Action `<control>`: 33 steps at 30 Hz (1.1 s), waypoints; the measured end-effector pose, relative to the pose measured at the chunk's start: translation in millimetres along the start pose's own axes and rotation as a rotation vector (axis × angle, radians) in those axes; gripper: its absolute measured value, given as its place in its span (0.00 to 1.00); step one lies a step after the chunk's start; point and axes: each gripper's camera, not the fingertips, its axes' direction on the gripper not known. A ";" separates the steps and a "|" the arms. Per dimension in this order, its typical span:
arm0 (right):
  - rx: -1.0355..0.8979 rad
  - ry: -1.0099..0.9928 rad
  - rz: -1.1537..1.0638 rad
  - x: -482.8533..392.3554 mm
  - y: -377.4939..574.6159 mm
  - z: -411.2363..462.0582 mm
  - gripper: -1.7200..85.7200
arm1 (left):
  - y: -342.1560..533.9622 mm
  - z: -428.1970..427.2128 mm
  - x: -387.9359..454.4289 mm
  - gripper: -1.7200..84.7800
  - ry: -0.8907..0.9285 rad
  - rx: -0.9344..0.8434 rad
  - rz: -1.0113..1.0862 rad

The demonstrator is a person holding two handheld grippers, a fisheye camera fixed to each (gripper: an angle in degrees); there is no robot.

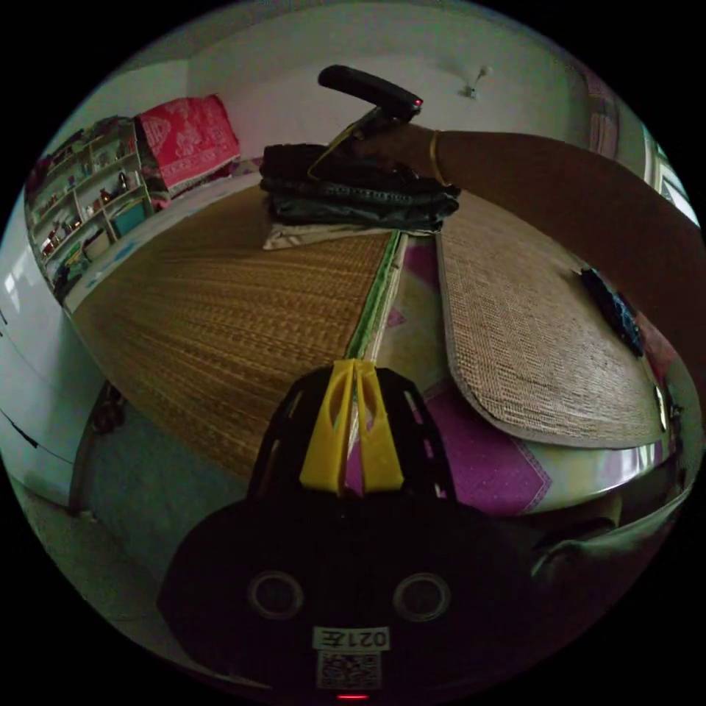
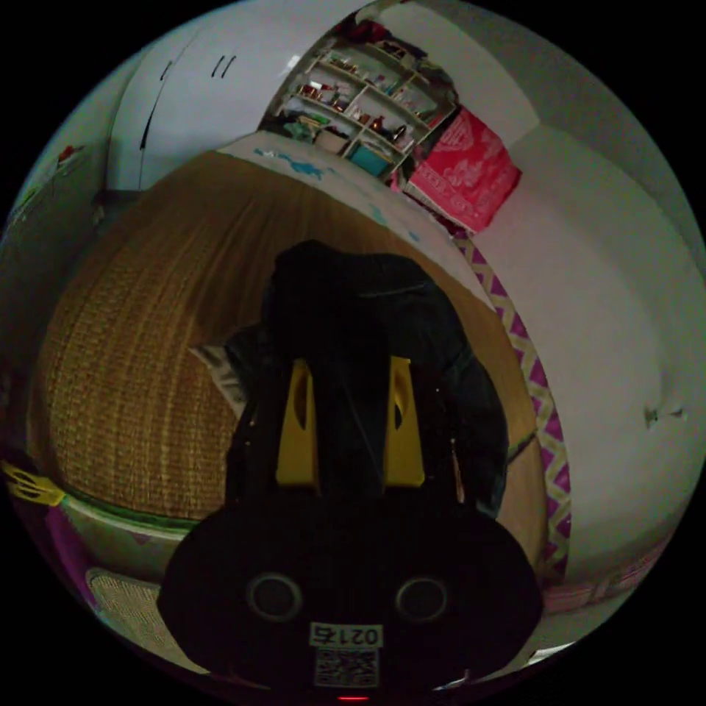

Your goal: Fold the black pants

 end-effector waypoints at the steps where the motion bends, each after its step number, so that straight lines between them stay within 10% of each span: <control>1: -0.027 0.003 0.013 -3.2 -9.4 14.6 0.17 | 0.3 -3.1 -8.0 0.01 0.025 0.001 -0.012; 20: 0.179 -0.032 0.602 207.8 30.7 -114.4 0.09 | -2.7 -61.5 -36.0 0.01 0.023 0.026 0.043; 33: -0.202 0.101 0.253 136.5 141.8 -236.0 0.09 | -7.3 -54.5 12.1 0.01 0.205 0.027 0.067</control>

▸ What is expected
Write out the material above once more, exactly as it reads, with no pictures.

▸ Solution for this exercise
Action `<control>`: 33 steps at 30 Hz (1.1 s), waypoints; the measured end-effector pose, relative to the pose measured at the chunk's start: translation in millimetres along the start pose's own axes and rotation as a rotation vector (axis × angle, radians) in those axes; gripper: its absolute measured value, given as its place in its span (0.00 to 1.00); step one lies a step after the chunk's start; point and axes: each gripper's camera, not the fingertips, its axes' direction on the gripper not known. A ";" separates the steps and a "|" the arms. Per dimension in this order, its typical span:
arm0 (right):
  - rx: -1.0355..0.8979 rad
  - ry: -1.0099..0.9928 rad
  - rz: -1.1537..1.0638 rad
  - x: -482.8533..392.3554 mm
  - y: -377.4939..574.6159 mm
  - z: -411.2363..462.0582 mm
  - gripper: -1.7200..85.7200
arm1 (left):
  - y: -342.1560..533.9622 mm
  - z: -428.1970..427.2128 mm
  - x: -387.9359..454.4289 mm
  - gripper: -1.7200..84.7800
  - ry: -0.8907..0.9285 rad
  - rx: -0.9344..0.8434 rad
  - rz: -1.0113..1.0862 rad

The demonstrator is a person holding two handheld grippers, a fisheye camera fixed to each (gripper: an angle in degrees); there is no robot.


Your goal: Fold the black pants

 end-effector waypoints at the steps where the motion bends, each after its step number, so that straight lines between them stay within 10% of each span: <control>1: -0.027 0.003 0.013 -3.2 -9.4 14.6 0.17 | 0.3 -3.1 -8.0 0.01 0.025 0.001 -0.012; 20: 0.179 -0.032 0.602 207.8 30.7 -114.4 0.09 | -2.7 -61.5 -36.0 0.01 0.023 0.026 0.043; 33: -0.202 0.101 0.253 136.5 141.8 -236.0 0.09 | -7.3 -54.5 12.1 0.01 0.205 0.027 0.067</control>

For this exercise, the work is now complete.